▶ _WHAT TO DO_
Each entry should be printed exactly, with its images omitted.

Records drawn from a dataset:
┌────────

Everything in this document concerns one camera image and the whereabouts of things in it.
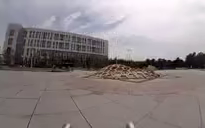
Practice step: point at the wide pale multi-storey building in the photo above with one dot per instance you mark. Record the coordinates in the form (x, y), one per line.
(56, 46)

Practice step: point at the grey paved plaza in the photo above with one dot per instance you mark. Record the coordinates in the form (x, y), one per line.
(100, 100)

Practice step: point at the row of dark trees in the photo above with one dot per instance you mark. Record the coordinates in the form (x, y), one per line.
(176, 62)

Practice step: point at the robot's own part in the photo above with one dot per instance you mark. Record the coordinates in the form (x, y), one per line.
(130, 125)
(67, 125)

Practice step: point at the pile of rubble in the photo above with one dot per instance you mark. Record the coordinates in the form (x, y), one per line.
(125, 72)

└────────

▶ _WRITTEN ANSWER_
Everything in this document concerns one camera image and the whereabouts of things in it.
Practice step: point at the wide pale multi-storey building in the photo above with one dot per instance you mark. Record the coordinates in the form (x, y), one per line.
(56, 46)

Practice step: point at the grey paved plaza in the photo above with one dot per instance you mark. Record the coordinates in the form (x, y), one per line.
(100, 100)

Practice step: point at the row of dark trees in the photo above with one dot per instance you mark. Record the coordinates in the form (x, y), one per line.
(176, 62)

Practice step: point at the robot's own part in the photo above with one dot per instance you mark. Record the coordinates in the form (x, y), one per line.
(130, 125)
(67, 125)

Practice step: point at the pile of rubble in the photo above with one dot per instance you mark. Record the coordinates in the form (x, y), one per line.
(125, 72)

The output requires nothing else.